== Requirement ==
Look through the listing below, and wherever a line has the string "clear", copy it.
== == ==
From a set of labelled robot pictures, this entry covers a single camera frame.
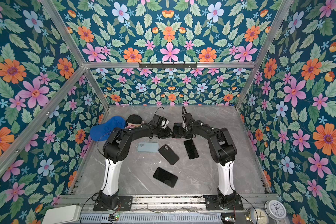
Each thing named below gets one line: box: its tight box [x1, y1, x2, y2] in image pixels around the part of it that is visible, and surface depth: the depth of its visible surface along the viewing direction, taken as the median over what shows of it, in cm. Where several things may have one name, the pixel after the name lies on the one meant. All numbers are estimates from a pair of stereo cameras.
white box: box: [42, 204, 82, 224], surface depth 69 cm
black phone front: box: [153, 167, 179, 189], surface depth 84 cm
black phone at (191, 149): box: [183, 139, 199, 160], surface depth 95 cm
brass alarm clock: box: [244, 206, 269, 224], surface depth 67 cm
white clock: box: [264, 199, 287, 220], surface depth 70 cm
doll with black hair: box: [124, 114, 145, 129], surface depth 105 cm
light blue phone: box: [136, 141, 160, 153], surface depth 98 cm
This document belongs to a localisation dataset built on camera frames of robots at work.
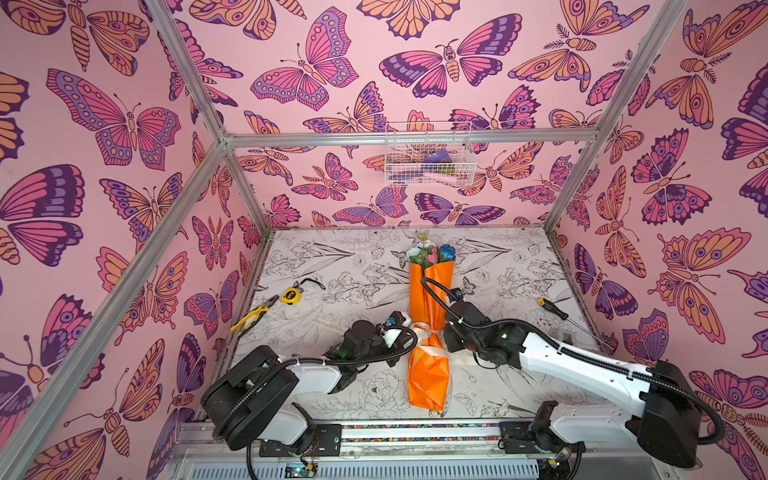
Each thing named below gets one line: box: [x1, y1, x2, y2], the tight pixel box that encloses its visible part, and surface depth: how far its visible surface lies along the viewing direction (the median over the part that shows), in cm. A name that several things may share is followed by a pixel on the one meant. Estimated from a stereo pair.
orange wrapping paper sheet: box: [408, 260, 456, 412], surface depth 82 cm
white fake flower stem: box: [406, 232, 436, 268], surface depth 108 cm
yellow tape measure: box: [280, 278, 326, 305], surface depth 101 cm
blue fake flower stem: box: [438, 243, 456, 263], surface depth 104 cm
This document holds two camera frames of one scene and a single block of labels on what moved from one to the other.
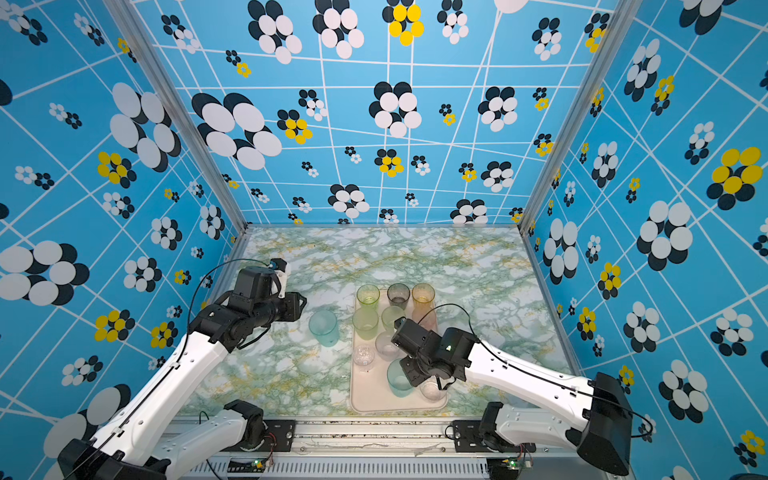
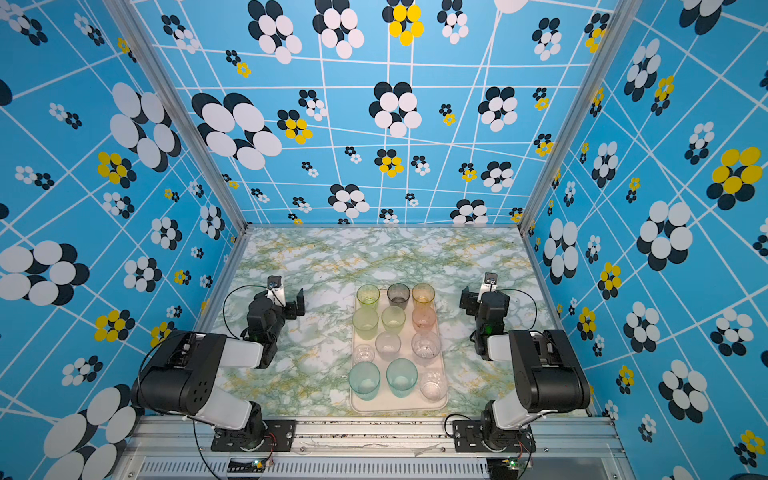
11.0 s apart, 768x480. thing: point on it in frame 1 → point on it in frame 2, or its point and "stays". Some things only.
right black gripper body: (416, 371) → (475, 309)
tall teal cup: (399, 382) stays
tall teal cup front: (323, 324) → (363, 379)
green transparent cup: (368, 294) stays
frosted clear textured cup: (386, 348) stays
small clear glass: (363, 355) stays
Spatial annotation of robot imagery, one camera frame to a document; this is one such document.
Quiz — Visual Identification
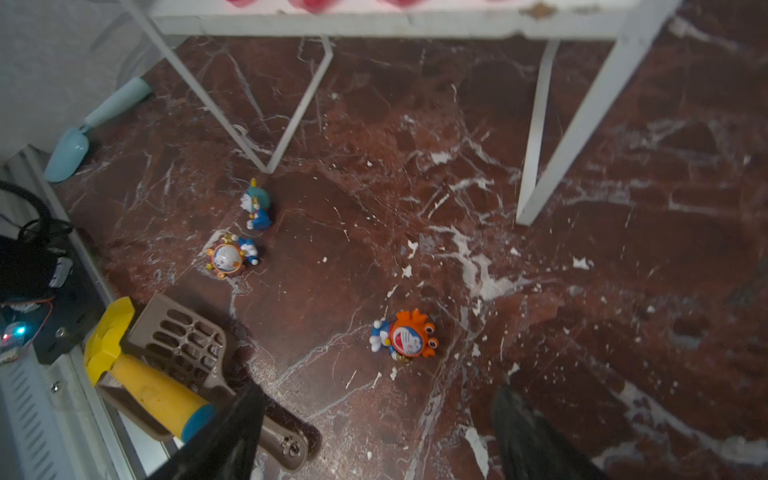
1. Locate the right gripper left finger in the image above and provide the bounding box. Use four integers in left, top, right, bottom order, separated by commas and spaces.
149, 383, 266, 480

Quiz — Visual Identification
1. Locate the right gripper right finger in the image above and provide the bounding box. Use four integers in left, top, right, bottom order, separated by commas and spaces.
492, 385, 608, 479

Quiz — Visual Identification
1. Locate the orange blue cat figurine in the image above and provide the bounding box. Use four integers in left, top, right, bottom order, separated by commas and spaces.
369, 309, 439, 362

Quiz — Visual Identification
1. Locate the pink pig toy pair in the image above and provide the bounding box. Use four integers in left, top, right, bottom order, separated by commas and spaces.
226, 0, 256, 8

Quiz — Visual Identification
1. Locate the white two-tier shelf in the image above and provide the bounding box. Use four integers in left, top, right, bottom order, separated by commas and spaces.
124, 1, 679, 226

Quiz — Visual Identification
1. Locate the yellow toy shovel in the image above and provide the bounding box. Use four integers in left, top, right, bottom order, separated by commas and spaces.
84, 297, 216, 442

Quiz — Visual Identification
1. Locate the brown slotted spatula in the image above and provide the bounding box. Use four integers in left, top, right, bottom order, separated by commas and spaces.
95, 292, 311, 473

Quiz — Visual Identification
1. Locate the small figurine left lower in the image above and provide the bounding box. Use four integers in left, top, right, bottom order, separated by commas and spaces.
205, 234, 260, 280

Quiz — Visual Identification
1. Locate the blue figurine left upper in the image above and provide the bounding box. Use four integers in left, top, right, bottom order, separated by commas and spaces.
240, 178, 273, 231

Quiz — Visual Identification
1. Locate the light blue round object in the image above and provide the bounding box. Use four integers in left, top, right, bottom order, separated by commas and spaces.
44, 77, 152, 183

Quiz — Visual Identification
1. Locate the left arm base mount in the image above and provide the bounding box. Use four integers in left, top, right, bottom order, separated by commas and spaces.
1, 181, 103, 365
== == ==
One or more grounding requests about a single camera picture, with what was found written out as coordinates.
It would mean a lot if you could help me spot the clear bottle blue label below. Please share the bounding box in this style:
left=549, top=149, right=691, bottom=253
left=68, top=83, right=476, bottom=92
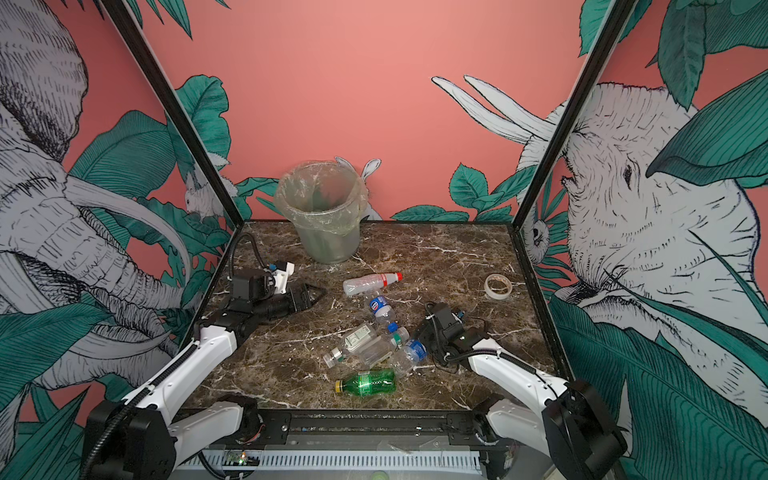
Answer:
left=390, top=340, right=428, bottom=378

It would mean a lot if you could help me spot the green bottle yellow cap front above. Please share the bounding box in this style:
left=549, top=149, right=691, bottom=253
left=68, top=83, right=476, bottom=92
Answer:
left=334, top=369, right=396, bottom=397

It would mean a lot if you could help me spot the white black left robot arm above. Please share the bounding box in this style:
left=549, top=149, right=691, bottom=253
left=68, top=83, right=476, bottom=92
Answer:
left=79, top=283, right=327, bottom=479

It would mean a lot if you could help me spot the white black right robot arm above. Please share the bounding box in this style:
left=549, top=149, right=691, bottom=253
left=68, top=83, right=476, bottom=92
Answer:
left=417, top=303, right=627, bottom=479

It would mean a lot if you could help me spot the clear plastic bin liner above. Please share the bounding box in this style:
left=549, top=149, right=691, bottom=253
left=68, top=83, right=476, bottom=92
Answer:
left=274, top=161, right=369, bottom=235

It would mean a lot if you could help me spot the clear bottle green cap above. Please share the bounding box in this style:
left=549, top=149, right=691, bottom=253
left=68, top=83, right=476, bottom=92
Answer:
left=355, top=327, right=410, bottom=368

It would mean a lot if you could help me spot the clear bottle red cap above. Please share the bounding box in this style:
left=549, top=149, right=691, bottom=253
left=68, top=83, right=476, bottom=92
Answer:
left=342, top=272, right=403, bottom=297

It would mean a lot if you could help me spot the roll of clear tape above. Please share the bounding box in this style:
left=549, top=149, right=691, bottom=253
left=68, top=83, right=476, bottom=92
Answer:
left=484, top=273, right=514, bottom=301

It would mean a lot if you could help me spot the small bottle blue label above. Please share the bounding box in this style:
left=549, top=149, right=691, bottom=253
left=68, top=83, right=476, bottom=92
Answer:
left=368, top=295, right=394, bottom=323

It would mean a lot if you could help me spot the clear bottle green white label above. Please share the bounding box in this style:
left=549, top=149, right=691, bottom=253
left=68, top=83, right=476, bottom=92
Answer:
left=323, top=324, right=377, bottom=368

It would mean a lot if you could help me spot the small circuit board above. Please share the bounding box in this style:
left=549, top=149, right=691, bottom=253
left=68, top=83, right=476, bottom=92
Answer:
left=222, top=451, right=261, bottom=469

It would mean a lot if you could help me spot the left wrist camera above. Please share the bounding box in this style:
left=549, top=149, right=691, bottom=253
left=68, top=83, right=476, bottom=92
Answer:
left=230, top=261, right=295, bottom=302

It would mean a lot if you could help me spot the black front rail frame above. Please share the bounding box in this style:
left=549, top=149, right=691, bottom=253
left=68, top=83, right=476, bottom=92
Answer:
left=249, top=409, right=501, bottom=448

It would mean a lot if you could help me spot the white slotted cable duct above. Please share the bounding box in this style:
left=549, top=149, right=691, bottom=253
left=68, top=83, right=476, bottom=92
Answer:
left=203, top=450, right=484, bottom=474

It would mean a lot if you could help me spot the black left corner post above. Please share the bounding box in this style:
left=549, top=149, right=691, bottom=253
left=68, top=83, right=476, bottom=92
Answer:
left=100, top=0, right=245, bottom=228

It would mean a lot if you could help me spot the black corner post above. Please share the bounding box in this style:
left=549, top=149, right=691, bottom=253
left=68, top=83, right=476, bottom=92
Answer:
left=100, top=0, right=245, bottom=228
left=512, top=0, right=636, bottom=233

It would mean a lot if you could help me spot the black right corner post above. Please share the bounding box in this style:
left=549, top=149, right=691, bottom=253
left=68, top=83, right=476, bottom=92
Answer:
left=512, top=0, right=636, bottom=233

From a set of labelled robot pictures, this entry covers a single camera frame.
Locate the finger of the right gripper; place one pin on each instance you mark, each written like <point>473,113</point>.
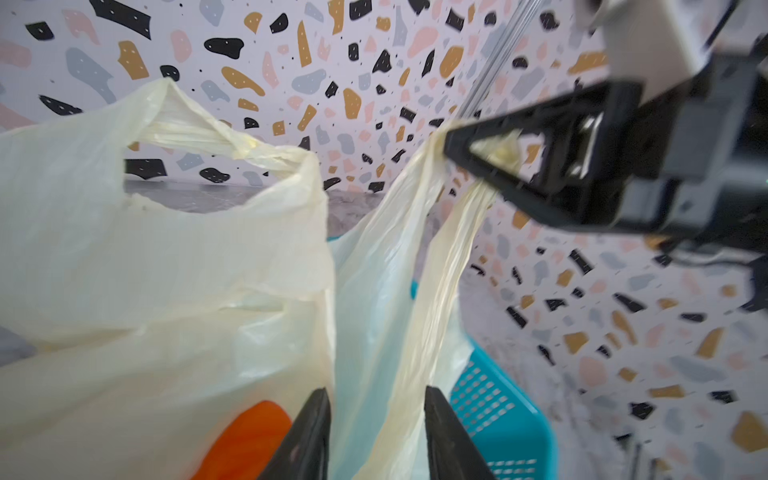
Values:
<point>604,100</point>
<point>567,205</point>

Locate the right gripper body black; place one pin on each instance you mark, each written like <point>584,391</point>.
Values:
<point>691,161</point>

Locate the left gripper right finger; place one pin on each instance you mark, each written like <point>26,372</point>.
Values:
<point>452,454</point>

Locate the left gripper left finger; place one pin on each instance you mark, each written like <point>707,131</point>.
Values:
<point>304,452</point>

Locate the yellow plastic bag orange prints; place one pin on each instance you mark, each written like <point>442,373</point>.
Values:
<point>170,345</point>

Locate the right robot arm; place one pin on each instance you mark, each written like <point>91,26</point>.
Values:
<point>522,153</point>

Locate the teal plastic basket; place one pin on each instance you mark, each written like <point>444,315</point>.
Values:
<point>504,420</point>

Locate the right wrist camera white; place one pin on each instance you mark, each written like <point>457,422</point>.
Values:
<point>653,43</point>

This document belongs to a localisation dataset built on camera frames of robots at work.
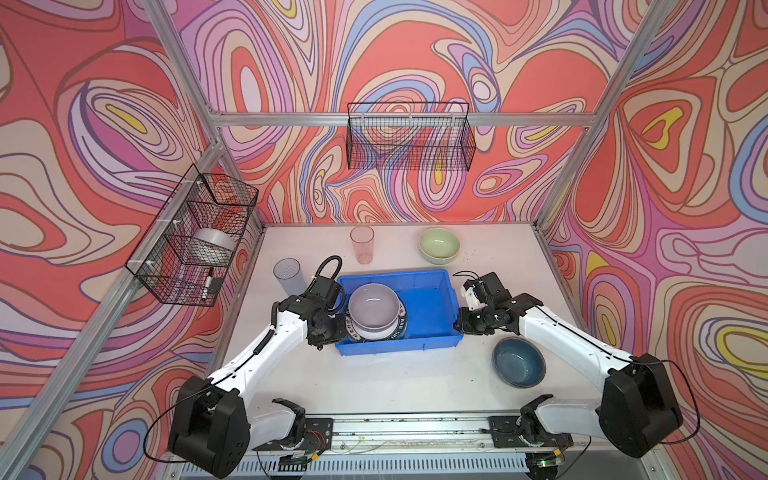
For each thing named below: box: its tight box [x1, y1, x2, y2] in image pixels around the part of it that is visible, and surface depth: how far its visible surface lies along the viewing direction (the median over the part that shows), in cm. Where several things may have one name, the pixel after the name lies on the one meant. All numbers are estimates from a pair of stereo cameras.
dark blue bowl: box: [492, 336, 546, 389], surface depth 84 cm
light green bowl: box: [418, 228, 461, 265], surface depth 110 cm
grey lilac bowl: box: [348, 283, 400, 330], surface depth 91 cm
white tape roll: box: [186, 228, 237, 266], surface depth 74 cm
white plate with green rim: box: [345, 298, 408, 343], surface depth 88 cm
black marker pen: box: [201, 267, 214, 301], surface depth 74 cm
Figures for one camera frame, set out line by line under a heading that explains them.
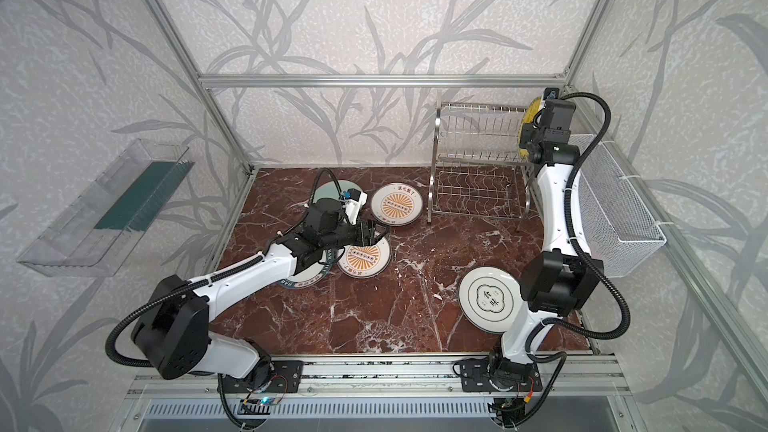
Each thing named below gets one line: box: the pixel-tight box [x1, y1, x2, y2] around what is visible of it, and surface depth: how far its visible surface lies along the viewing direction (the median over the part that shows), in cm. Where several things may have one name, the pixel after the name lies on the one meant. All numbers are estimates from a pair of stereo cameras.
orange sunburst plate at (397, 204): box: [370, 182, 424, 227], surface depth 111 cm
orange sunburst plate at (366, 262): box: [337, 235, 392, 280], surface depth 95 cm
== == ==
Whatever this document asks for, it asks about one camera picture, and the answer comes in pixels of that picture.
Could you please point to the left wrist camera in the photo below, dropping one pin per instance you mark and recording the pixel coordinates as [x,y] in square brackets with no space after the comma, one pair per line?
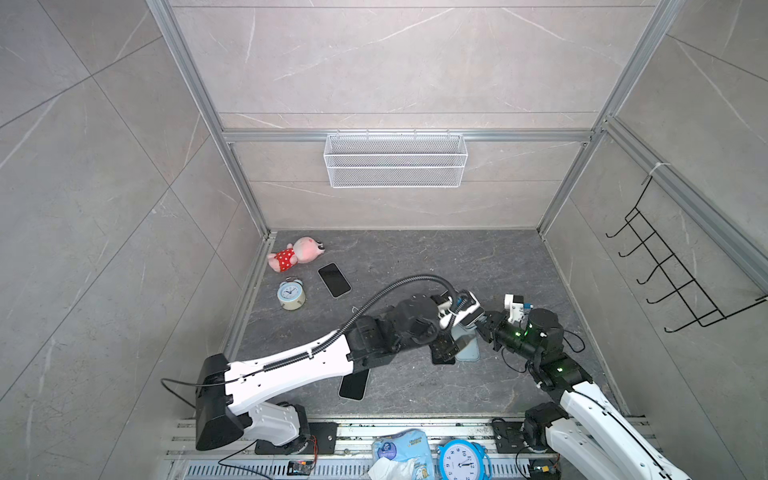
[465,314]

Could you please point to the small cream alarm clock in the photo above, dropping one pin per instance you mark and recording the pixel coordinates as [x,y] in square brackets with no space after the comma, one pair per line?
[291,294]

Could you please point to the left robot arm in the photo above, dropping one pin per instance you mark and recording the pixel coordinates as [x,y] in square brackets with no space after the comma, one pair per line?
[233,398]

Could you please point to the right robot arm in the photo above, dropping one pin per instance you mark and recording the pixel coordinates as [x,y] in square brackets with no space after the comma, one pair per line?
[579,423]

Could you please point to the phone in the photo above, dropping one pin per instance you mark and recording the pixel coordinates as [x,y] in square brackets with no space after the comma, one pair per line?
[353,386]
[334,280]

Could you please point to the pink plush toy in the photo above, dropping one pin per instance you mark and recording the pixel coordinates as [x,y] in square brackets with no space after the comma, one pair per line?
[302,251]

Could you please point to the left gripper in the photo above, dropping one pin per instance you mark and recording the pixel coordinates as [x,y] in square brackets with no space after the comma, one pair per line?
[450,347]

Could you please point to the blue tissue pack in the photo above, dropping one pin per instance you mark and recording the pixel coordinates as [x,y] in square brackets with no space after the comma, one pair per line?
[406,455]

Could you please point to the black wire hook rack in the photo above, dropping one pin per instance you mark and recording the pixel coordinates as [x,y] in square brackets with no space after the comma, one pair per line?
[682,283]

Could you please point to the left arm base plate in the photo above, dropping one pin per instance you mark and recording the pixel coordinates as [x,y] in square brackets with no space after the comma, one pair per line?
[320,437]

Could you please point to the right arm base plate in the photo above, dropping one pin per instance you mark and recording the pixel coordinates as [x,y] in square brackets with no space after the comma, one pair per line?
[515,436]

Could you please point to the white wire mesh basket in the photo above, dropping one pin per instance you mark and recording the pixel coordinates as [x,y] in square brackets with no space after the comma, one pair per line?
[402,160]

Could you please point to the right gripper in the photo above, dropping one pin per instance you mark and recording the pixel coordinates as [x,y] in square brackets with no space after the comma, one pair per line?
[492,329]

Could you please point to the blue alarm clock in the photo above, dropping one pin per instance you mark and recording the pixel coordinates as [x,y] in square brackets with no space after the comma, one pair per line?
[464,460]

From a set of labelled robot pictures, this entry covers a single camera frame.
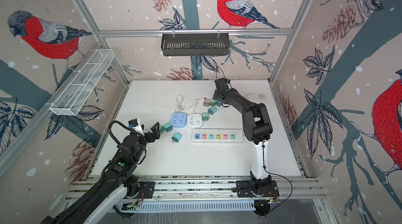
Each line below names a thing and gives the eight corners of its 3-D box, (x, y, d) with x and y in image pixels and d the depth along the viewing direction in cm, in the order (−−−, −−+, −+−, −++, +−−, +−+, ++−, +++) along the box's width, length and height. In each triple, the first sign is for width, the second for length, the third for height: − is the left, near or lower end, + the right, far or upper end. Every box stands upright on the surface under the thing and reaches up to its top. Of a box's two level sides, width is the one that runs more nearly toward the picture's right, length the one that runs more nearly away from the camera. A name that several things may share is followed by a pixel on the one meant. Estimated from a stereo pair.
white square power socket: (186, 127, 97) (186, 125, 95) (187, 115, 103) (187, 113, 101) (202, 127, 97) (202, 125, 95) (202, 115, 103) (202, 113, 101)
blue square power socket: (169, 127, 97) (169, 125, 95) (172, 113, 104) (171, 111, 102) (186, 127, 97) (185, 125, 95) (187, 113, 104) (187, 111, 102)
== == ==
== Answer ==
frosted clear textured cup: (386, 348) stays
small clear glass: (363, 355) stays
It would mean a lot if you could help me spot the clear bottle blue label below. Please share the bounding box in this style:
It would mean a lot if you could help me spot the clear plastic bin liner above. Please share the bounding box in this style:
It would mean a lot if you could help me spot the clear bottle green cap above. Please share the bounding box in this style:
It would mean a lot if you could help me spot the clear bottle red cap above. Please share the bounding box in this style:
It would mean a lot if you could help me spot the roll of clear tape above. Please share the bounding box in this style:
It would mean a lot if you could help me spot the clear bottle green white label above. Please share the bounding box in this style:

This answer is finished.